**** DATASET EXTRACT
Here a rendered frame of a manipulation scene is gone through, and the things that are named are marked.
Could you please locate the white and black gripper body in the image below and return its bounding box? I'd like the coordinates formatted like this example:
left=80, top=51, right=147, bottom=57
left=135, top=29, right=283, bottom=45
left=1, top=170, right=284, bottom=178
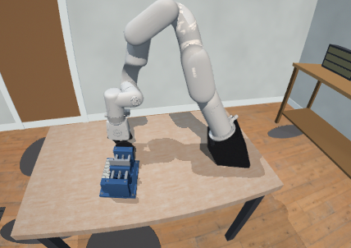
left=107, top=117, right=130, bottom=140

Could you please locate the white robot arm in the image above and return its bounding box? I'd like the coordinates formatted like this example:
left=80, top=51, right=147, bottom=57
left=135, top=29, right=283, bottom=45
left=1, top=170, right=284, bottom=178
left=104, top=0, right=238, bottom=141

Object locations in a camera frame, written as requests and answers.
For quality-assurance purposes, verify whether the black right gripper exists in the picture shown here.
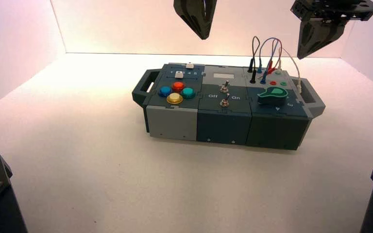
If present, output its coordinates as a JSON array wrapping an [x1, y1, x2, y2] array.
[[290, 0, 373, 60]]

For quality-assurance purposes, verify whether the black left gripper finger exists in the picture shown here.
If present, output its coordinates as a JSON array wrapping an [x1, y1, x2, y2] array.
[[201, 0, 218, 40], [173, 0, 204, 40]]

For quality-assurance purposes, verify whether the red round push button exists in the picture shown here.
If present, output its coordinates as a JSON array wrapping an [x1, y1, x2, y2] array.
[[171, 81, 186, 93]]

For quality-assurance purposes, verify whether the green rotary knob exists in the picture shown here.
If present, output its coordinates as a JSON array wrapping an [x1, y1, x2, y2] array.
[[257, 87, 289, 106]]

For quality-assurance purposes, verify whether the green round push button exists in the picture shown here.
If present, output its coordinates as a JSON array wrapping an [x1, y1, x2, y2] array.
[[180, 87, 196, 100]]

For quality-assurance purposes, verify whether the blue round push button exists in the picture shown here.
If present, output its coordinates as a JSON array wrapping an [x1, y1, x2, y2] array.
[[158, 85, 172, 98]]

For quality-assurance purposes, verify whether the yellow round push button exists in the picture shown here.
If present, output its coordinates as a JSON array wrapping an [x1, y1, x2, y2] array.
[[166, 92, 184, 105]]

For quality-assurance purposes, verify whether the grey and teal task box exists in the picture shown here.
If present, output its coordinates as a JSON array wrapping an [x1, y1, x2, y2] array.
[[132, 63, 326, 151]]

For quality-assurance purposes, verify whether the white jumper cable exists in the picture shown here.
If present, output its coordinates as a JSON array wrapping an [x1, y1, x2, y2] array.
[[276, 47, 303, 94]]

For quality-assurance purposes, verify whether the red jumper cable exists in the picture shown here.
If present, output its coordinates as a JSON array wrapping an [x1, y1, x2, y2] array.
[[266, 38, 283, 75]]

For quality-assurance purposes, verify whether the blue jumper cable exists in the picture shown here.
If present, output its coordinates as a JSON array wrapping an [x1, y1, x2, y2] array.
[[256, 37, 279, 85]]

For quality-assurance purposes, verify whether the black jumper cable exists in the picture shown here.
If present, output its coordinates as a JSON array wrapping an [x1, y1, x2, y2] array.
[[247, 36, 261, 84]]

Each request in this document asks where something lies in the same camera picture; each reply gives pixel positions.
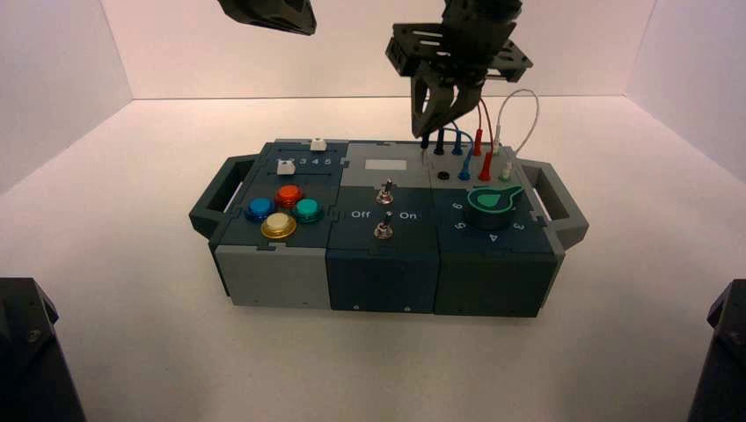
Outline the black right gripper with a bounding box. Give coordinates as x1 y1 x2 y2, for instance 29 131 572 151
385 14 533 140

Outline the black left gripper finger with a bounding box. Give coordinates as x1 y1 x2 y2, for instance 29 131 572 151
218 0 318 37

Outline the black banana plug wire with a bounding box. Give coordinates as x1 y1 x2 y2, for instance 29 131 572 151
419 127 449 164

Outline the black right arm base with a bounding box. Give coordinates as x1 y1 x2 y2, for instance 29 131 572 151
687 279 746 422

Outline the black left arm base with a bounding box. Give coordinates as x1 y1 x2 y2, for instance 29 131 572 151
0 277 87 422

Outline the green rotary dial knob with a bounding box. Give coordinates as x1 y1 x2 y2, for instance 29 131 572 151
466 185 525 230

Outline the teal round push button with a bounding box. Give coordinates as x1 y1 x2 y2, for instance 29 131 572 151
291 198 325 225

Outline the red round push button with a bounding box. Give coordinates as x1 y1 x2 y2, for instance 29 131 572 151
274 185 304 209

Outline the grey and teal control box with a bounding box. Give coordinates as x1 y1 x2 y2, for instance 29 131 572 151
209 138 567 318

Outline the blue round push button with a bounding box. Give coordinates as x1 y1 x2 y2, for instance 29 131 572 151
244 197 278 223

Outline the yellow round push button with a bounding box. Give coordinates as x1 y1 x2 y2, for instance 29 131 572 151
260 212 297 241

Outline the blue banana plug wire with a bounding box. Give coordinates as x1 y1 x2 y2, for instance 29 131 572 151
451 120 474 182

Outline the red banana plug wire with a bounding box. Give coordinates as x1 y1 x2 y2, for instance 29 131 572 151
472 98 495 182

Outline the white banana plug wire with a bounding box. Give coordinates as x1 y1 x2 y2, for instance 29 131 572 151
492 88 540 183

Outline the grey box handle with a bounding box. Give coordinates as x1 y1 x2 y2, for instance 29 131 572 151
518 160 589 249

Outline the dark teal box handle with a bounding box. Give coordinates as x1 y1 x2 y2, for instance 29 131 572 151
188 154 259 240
********
**BRIEF**
In the data above, find the line containing "For quality-assurance purposes, verify whether the black right" and the line containing "For quality-assurance purposes, verify whether the red jumper". Copy exactly the stretch from the first through the second, both included, leaving out any picture.

**SOLUTION TO THIS TASK**
For quality-assurance purposes, verify whether the black right gripper exists in the picture shown here.
If present, output its coordinates as a JSON array wrapping an [x1, y1, x2, y2] array.
[[290, 0, 373, 60]]

For quality-assurance purposes, verify whether the black left gripper finger exists in the picture shown here.
If present, output its coordinates as a JSON array wrapping an [x1, y1, x2, y2] array.
[[201, 0, 218, 40], [173, 0, 204, 40]]

For quality-assurance purposes, verify whether the red round push button exists in the picture shown here.
If present, output its coordinates as a JSON array wrapping an [x1, y1, x2, y2] array.
[[171, 81, 186, 93]]

For quality-assurance purposes, verify whether the green rotary knob exists in the picture shown here.
If present, output its coordinates as a JSON array wrapping an [x1, y1, x2, y2] array.
[[257, 87, 289, 106]]

For quality-assurance purposes, verify whether the green round push button exists in the picture shown here.
If present, output its coordinates as a JSON array wrapping an [x1, y1, x2, y2] array.
[[180, 87, 196, 100]]

For quality-assurance purposes, verify whether the blue round push button exists in the picture shown here.
If present, output its coordinates as a JSON array wrapping an [x1, y1, x2, y2] array.
[[158, 85, 172, 98]]

For quality-assurance purposes, verify whether the yellow round push button exists in the picture shown here.
If present, output its coordinates as a JSON array wrapping an [x1, y1, x2, y2] array.
[[166, 92, 184, 105]]

For quality-assurance purposes, verify whether the grey and teal task box exists in the picture shown here.
If present, output its coordinates as a JSON array wrapping an [x1, y1, x2, y2] array.
[[132, 63, 326, 151]]

For quality-assurance purposes, verify whether the white jumper cable exists in the picture shown here.
If present, output its coordinates as a JSON array wrapping an [x1, y1, x2, y2] array.
[[276, 47, 303, 94]]

For quality-assurance purposes, verify whether the red jumper cable exists in the picture shown here.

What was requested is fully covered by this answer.